▶ _Exercise aim_
Would you please copy the part of the material below that opens with the line containing "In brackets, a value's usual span" and closes with the line containing "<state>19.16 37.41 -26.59"? Copy it exactly, and only it.

▶ _Excerpted records_

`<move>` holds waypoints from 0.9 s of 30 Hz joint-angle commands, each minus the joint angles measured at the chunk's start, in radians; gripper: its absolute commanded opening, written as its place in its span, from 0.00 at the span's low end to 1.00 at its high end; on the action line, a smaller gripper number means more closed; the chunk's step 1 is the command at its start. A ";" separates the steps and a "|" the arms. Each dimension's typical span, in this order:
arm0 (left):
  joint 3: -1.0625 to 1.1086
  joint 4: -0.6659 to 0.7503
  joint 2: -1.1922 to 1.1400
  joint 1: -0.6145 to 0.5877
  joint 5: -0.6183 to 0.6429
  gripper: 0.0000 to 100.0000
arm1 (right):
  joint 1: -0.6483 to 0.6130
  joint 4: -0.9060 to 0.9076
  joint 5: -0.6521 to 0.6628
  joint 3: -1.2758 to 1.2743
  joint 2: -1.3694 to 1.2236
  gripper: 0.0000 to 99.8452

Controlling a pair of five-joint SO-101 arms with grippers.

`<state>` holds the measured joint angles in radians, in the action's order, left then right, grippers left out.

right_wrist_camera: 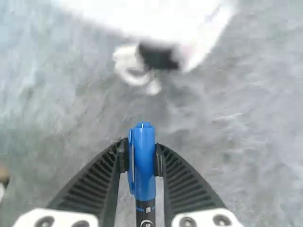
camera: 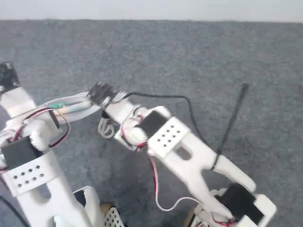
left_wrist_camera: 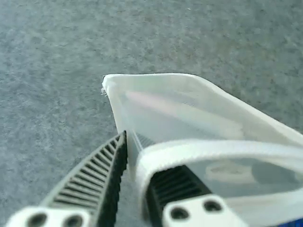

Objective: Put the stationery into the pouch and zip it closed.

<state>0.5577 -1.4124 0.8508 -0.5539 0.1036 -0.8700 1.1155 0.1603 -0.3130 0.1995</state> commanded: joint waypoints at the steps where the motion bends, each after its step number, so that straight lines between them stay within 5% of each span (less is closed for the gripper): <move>1: -0.048 -0.006 0.000 0.058 0.017 0.01 | 0.088 -0.056 -0.086 0.011 0.142 0.01; 7: -0.044 -0.006 -0.002 0.112 0.015 0.01 | 0.102 -0.070 -0.127 -0.012 0.237 0.01; 19: -0.036 -0.020 -0.002 0.167 0.014 0.01 | 0.134 -0.407 -0.180 -0.348 0.653 0.01; 27: -0.036 -0.020 -0.002 0.167 0.014 0.01 | 0.131 -0.426 -0.270 -0.399 0.849 0.01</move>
<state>0.5593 -1.4293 0.8508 -0.3974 0.1051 -0.7472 0.7150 -0.0253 -0.7196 0.9436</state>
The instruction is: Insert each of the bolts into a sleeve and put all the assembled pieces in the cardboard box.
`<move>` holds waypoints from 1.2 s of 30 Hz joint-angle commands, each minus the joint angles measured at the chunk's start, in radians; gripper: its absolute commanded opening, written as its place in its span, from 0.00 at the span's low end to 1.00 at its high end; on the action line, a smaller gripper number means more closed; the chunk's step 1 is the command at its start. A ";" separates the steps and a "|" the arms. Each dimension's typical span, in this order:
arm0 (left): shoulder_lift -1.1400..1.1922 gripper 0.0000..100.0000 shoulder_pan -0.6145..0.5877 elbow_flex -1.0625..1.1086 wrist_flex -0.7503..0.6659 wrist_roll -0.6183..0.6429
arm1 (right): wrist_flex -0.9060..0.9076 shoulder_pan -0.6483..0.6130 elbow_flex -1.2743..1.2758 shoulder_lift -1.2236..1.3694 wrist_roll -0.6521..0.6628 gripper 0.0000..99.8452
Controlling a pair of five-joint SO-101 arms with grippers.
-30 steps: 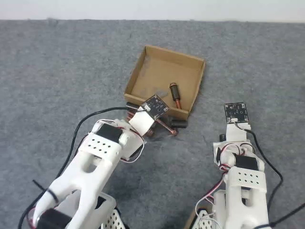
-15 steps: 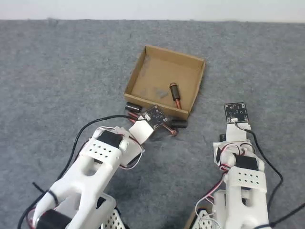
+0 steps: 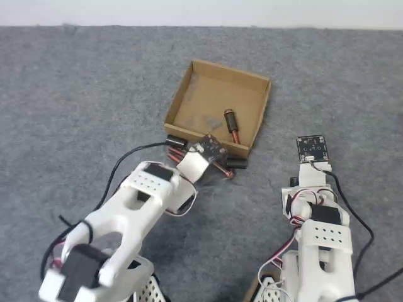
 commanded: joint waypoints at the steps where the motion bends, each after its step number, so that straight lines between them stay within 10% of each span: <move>1: 0.054 0.01 0.002 -0.117 -0.021 0.061 | -0.007 -0.005 -0.011 -0.028 0.018 0.01; 11: 0.181 0.01 -0.098 -0.271 0.011 0.204 | -0.007 -0.005 -0.011 -0.028 0.018 0.01; 25: -0.080 0.19 -0.133 -0.205 0.106 0.198 | -0.007 -0.005 -0.012 -0.025 0.018 0.01; 36: 0.167 0.13 -0.167 -0.255 -0.003 0.077 | -0.004 -0.005 -0.012 -0.028 0.018 0.01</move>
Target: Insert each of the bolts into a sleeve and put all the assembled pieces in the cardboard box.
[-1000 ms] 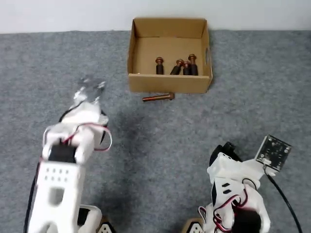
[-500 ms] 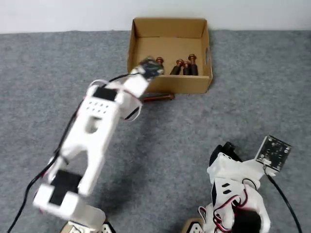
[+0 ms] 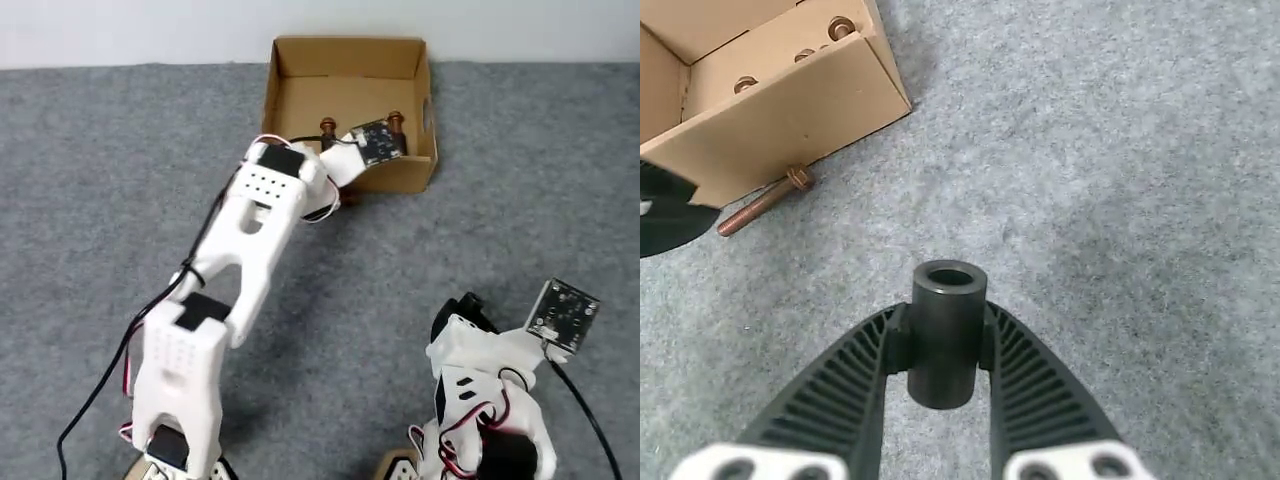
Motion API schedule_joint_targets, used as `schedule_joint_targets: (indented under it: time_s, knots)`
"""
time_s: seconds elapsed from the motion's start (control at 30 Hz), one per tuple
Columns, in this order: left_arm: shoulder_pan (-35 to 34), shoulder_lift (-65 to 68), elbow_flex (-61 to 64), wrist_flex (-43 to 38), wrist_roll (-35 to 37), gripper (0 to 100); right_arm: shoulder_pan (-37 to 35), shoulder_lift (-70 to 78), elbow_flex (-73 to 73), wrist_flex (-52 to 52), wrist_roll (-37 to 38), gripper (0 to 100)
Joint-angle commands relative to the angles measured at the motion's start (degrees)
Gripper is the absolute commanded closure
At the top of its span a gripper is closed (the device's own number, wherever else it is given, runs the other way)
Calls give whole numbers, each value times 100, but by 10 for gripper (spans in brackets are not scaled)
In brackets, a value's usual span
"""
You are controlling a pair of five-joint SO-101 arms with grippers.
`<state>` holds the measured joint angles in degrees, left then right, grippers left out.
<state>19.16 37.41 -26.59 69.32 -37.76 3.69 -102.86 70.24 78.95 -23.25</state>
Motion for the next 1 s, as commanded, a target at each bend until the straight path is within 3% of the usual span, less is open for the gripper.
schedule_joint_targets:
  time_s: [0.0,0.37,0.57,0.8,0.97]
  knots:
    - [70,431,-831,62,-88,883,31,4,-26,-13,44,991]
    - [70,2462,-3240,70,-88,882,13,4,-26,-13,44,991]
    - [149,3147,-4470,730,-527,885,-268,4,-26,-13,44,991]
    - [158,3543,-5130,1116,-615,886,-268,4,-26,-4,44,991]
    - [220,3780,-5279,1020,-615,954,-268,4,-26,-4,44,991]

▶ _Final answer_
In brackets, a value's usual span
"""
You are controlling a pair of five-joint SO-101 arms with grippers.
`<state>` holds the measured joint angles in degrees, left then right, grippers left out.
<state>19.16 37.41 -26.59 69.32 -37.76 3.69 -102.86 70.24 78.95 -23.25</state>

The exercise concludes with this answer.